Touch and teamwork

Successful teams touch a lot, though it’s unclear whether touching improves teamwork or teamwork encourages touching:

Michael W. Kraus led a research team that coded every bump, hug and high five in a single game played by each team in the National Basketball Association early last season.

In a paper due out this year in the journal Emotion, Mr. Kraus and his co-authors, Cassy Huang and Dr. Keltner, report that with a few exceptions, good teams tended to be touchier than bad ones. The most touch-bonded teams were the Boston Celtics and the Los Angeles Lakers, currently two of the league’s top teams; at the bottom were the mediocre Sacramento Kings and Charlotte Bobcats.

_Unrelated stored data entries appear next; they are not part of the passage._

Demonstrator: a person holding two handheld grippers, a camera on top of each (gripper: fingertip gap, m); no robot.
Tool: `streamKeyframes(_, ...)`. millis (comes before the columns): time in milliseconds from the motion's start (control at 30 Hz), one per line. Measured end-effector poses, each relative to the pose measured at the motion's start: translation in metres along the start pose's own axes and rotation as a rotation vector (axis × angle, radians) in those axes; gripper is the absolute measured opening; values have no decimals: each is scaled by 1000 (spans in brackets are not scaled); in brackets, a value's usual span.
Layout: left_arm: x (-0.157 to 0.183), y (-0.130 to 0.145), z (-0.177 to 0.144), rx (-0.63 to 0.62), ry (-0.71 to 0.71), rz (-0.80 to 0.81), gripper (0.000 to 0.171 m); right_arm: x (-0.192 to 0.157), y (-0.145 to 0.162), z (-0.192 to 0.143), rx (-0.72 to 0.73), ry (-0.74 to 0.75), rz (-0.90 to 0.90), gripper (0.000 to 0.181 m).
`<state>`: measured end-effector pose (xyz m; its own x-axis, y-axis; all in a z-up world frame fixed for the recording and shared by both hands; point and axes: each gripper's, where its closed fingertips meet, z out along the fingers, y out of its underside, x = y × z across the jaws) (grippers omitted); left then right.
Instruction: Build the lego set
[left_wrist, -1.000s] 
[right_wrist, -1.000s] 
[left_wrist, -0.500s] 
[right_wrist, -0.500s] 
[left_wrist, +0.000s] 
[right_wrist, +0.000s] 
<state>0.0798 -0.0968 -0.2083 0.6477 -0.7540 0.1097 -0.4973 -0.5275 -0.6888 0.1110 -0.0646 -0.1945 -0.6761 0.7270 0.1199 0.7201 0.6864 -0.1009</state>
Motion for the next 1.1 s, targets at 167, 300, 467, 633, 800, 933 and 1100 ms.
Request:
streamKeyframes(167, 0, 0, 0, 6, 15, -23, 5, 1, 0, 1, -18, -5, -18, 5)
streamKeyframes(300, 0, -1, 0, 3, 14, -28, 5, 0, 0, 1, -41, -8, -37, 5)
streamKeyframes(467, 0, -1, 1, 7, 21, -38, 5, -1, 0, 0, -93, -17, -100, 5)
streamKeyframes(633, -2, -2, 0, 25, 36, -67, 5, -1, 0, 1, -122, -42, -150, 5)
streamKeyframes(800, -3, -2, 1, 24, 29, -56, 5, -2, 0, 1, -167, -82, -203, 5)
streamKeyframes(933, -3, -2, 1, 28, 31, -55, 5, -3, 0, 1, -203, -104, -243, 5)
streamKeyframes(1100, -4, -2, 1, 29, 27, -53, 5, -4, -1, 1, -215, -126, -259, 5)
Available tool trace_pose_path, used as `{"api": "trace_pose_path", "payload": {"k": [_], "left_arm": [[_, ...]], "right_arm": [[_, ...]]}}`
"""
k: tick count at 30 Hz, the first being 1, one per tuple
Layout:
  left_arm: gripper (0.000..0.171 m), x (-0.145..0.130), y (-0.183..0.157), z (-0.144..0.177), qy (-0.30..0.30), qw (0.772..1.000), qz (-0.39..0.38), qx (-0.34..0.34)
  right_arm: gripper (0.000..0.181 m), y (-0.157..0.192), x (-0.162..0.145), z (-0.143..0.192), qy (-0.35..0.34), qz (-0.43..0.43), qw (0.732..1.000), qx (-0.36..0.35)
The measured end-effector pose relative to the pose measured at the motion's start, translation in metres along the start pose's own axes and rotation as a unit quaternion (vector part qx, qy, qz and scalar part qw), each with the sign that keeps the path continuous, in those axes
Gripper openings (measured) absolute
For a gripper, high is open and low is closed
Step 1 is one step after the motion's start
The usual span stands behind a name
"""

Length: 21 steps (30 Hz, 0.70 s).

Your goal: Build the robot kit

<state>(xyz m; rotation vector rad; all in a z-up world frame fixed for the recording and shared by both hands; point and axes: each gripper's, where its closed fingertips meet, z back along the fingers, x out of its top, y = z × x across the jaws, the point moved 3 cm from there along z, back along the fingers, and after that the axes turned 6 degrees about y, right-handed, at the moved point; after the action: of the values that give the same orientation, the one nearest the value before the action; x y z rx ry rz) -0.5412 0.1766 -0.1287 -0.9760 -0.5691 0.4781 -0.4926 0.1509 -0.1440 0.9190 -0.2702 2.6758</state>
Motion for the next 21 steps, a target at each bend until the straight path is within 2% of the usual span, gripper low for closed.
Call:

The same was true, more or less, for players. The touchiest player was Kevin Garnett, the Celtics’ star big man, followed by star forwards Chris Bosh of the Toronto Raptors and Carlos Boozer of the Utah Jazz. “Within 600 milliseconds of shooting a free throw, Garnett has reached out and touched four guys,” Dr. Keltner said.

…[E]ven after the high expectations surrounding the more talented teams were taken into account, the correlation persisted. Players who made contact with teammates most consistently and longest tended to rate highest on measures of performance, and the teams with those players seemed to get the most out of their talent.

This also applies to the most important team you’ll ever belong to, your marriage:

Christopher Oveis of Harvard conducted five-minute interviews with 69 couples, prompting each pair to discuss difficult periods in their relationship.

The investigators scored the frequency and length of touching that each couple, seated side by side, engaged in…. “[I]t looks so far like the couples who touch more are reporting more satisfaction in the relationship,” he said.